- **What is needed**
Starting at the line that contains "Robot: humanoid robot", transcribe each line exactly through the last line of the data. Include nothing else.

- **Data below**
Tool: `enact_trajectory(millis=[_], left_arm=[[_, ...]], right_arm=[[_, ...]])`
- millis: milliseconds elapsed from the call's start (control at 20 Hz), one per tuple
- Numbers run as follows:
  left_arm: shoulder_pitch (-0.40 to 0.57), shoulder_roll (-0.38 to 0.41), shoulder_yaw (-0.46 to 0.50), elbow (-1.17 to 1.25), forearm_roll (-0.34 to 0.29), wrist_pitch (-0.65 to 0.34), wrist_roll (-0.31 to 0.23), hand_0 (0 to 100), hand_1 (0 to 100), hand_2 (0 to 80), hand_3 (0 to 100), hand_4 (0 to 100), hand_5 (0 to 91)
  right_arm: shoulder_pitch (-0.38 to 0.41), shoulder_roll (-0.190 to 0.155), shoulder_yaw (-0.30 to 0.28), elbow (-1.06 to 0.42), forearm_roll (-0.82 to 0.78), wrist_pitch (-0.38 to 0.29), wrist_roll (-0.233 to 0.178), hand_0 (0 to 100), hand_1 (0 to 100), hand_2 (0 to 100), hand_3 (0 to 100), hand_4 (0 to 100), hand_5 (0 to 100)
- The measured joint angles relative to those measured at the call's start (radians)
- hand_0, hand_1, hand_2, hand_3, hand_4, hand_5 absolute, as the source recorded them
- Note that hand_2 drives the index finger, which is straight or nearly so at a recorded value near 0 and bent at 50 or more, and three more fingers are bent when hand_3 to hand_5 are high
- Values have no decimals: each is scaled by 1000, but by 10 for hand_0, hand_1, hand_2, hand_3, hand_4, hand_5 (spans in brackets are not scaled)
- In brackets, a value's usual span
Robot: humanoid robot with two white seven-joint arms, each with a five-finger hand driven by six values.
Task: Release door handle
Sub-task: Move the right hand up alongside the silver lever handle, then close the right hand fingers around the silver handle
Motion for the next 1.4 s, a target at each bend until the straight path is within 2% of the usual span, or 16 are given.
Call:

- **Solution to this task**
Robot: humanoid robot with two white seven-joint arms, each with a five-finger hand driven by six values.
Task: Release door handle
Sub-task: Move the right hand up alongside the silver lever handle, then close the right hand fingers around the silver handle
Motion for the next 1.4 s, a target at each bend until the straight path is within 2% of the usual span, or 16 are given.
Call:

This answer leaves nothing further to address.